Problem to work on:
From the first line to the last, return the material exactly.

::: Supplied information

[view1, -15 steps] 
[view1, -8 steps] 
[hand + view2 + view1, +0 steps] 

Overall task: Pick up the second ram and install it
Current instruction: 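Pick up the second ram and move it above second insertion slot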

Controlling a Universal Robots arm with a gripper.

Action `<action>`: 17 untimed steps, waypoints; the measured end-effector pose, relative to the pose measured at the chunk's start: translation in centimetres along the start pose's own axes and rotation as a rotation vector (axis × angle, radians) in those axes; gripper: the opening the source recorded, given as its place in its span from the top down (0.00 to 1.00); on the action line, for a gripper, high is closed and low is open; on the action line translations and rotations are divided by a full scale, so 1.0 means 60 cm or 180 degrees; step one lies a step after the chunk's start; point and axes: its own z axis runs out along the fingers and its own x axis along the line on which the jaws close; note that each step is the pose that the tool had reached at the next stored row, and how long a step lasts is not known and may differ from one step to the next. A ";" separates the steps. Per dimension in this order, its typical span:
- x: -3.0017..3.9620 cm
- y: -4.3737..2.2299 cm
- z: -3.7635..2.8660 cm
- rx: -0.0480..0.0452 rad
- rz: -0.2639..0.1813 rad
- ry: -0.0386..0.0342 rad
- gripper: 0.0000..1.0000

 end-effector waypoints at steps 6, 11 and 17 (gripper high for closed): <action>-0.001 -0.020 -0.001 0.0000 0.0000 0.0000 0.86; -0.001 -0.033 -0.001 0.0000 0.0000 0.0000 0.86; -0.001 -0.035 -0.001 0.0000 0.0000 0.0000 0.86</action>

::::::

Exercise response:
[view1, -15 steps] 
[view1, -8 steps] 
[hand + view2 + view1, +0 steps] 

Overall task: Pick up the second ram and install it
Current instruction: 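Pick up the second ram and move it above second insertion slot
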
Controlling a Universal Robots arm with a gripper.

Action `<action>`: 17 untimed steps, waypoints; the measured end-effector pose, relative to the pose measured at the chunk's start: translation in centimetres along the start pose's own axes and rotation as a rotation vector (axis × angle, radians) in those axes; gripper: the opening the source recorded, given as its place in its span from the top down (0.00 to 1.00); on the action line, for a gripper, high is closed and low is open; on the action line translations and rotations are divided by a full scale, so 1.0 means 60 cm or 180 degrees; step one lies a step after the chunk's start; point and axes: its own z axis runs out along the fingers and its own x axis along the line on which the jaws close; note that each step is the pose that the tool had reached at the next stored row, and how long a step lasts is not known and may differ from one step to the next. A ";" separates the steps. Per dimension in this order, its typical span:
- x: -3.0017..3.9620 cm
- y: -4.3737..2.2299 cm
- z: -3.7635..2.8660 cm
- rx: -0.0480..0.0452 rad
- rz: -0.2639..0.1813 rad
- ry: -0.0386..0.0342 rad
- gripper: 0.0000..1.0000

 end-effector waypoints at steps 6, 11 and 17 (gripper high for closed): <action>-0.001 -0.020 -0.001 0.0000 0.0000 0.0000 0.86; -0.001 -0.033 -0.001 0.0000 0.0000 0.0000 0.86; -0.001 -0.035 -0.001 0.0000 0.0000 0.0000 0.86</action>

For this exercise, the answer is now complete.